WHAT TO PRODUCE: Extract each line of the data below exactly as written.

PROVIDED DATA:
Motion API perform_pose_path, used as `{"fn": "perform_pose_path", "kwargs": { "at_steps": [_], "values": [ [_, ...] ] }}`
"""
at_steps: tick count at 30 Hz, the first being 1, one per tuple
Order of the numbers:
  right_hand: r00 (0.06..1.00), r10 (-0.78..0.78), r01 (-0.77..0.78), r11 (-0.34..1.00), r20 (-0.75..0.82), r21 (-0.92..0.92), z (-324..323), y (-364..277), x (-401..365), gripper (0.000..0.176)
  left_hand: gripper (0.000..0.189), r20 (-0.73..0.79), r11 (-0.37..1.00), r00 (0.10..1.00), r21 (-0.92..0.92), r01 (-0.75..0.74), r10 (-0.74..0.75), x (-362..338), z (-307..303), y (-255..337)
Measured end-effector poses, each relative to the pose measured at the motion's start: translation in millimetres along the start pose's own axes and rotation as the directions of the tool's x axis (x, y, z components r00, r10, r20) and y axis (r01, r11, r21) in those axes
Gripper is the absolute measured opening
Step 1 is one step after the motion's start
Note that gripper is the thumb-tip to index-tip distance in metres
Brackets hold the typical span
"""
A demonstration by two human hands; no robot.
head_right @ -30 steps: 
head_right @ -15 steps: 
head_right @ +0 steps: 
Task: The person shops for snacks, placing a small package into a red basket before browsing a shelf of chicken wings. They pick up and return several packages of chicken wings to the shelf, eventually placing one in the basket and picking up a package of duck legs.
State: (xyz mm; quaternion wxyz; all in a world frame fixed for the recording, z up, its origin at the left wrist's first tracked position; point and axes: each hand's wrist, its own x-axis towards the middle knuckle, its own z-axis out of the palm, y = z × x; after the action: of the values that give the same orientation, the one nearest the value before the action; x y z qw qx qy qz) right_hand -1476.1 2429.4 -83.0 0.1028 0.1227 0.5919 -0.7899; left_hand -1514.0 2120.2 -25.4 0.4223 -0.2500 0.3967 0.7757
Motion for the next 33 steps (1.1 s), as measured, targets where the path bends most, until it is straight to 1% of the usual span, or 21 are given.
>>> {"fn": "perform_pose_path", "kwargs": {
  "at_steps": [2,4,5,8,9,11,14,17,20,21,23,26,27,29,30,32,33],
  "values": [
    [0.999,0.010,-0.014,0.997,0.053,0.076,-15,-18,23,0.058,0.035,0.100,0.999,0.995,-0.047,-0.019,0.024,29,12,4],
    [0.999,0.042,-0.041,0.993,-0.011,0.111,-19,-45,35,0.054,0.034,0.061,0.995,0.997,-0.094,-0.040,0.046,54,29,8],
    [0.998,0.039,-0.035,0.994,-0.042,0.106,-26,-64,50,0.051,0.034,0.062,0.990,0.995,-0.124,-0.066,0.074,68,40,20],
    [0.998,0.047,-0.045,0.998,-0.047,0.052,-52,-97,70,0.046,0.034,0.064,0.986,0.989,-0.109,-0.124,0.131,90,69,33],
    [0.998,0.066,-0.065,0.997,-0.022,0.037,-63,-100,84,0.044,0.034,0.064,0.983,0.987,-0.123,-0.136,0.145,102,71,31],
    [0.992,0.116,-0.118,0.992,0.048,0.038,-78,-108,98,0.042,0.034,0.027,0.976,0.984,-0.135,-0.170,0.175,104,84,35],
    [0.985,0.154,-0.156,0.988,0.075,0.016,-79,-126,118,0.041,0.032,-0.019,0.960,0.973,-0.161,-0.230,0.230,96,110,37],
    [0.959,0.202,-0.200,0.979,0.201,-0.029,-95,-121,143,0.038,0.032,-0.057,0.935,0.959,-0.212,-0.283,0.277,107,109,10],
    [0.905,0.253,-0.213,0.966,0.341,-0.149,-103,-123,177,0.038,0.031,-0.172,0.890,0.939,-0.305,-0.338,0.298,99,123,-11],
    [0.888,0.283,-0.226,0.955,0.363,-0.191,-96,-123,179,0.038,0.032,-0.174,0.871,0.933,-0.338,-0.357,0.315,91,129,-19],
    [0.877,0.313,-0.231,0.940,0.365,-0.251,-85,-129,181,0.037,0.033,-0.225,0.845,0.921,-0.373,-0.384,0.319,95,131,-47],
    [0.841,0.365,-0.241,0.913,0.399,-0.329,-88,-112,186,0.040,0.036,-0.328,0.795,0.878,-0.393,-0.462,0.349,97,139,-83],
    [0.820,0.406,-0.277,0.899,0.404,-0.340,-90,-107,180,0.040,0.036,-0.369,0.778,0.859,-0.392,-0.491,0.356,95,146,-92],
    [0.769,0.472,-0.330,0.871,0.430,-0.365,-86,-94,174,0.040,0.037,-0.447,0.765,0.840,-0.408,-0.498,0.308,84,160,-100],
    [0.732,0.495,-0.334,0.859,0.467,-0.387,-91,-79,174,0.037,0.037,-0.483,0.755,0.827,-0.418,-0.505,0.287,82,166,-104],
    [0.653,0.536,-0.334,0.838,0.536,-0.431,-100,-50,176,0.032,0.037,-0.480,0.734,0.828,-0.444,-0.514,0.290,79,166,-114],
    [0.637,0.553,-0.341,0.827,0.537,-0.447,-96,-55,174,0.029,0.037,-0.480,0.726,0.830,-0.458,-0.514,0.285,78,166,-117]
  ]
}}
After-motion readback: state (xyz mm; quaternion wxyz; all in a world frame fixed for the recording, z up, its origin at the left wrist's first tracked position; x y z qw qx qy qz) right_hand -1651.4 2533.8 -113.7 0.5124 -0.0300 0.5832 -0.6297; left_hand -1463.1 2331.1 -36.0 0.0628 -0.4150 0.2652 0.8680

ANSWER BOX:
Motion API perform_pose_path, used as `{"fn": "perform_pose_path", "kwargs": { "at_steps": [_], "values": [ [_, ...] ] }}`
"""
at_steps: tick count at 30 Hz, the first being 1, one per tuple
Order of the numbers:
  right_hand: r00 (0.06..1.00), r10 (-0.78..0.78), r01 (-0.77..0.78), r11 (-0.34..1.00), r20 (-0.75..0.82), r21 (-0.92..0.92), z (-324..323), y (-364..277), x (-401..365), gripper (0.000..0.176)
  left_hand: gripper (0.000..0.189), r20 (-0.73..0.79), r11 (-0.37..1.00), r00 (0.10..1.00), r21 (-0.92..0.92), r01 (-0.75..0.74), r10 (-0.74..0.75), x (-362..338), z (-307..303), y (-255..337)
Measured end-effector poses, each relative to the pose measured at the motion's start: translation in millimetres along the start pose's own axes and rotation as the directions of the tool's x axis (x, y, z components r00, r10, r20) and y axis (r01, r11, r21) in those axes
Gripper is the absolute measured opening
Step 1 is one step after the motion's start
Note that gripper is the thumb-tip to index-tip distance in metres
Brackets hold the typical span
"""
A demonstration by two human hands; no robot.
head_right @ -30 steps: 
head_right @ -15 steps: 
head_right @ +0 steps: 
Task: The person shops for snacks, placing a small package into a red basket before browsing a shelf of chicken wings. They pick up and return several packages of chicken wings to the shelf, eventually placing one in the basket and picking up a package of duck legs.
State: (xyz mm; quaternion wxyz; all in a world frame fixed for the recording, z up, its origin at the left wrist's first tracked position; point and axes: each hand's wrist, its own x-axis towards the middle knuckle, its own z-axis out of the palm, y = z × x; after the action: of the values that give the same orientation, the one nearest the value before the action; x y z qw qx qy qz) right_hand -1476.1 2429.4 -83.0 0.1028 0.1227 0.5919 -0.7899; left_hand -1514.0 2120.2 -25.4 0.4223 -0.2500 0.3967 0.7757
Motion for the next 33 steps (1.1 s), as measured, targets where the path bends most, until it is straight to 1% of the usual span, or 21 are given.
>>> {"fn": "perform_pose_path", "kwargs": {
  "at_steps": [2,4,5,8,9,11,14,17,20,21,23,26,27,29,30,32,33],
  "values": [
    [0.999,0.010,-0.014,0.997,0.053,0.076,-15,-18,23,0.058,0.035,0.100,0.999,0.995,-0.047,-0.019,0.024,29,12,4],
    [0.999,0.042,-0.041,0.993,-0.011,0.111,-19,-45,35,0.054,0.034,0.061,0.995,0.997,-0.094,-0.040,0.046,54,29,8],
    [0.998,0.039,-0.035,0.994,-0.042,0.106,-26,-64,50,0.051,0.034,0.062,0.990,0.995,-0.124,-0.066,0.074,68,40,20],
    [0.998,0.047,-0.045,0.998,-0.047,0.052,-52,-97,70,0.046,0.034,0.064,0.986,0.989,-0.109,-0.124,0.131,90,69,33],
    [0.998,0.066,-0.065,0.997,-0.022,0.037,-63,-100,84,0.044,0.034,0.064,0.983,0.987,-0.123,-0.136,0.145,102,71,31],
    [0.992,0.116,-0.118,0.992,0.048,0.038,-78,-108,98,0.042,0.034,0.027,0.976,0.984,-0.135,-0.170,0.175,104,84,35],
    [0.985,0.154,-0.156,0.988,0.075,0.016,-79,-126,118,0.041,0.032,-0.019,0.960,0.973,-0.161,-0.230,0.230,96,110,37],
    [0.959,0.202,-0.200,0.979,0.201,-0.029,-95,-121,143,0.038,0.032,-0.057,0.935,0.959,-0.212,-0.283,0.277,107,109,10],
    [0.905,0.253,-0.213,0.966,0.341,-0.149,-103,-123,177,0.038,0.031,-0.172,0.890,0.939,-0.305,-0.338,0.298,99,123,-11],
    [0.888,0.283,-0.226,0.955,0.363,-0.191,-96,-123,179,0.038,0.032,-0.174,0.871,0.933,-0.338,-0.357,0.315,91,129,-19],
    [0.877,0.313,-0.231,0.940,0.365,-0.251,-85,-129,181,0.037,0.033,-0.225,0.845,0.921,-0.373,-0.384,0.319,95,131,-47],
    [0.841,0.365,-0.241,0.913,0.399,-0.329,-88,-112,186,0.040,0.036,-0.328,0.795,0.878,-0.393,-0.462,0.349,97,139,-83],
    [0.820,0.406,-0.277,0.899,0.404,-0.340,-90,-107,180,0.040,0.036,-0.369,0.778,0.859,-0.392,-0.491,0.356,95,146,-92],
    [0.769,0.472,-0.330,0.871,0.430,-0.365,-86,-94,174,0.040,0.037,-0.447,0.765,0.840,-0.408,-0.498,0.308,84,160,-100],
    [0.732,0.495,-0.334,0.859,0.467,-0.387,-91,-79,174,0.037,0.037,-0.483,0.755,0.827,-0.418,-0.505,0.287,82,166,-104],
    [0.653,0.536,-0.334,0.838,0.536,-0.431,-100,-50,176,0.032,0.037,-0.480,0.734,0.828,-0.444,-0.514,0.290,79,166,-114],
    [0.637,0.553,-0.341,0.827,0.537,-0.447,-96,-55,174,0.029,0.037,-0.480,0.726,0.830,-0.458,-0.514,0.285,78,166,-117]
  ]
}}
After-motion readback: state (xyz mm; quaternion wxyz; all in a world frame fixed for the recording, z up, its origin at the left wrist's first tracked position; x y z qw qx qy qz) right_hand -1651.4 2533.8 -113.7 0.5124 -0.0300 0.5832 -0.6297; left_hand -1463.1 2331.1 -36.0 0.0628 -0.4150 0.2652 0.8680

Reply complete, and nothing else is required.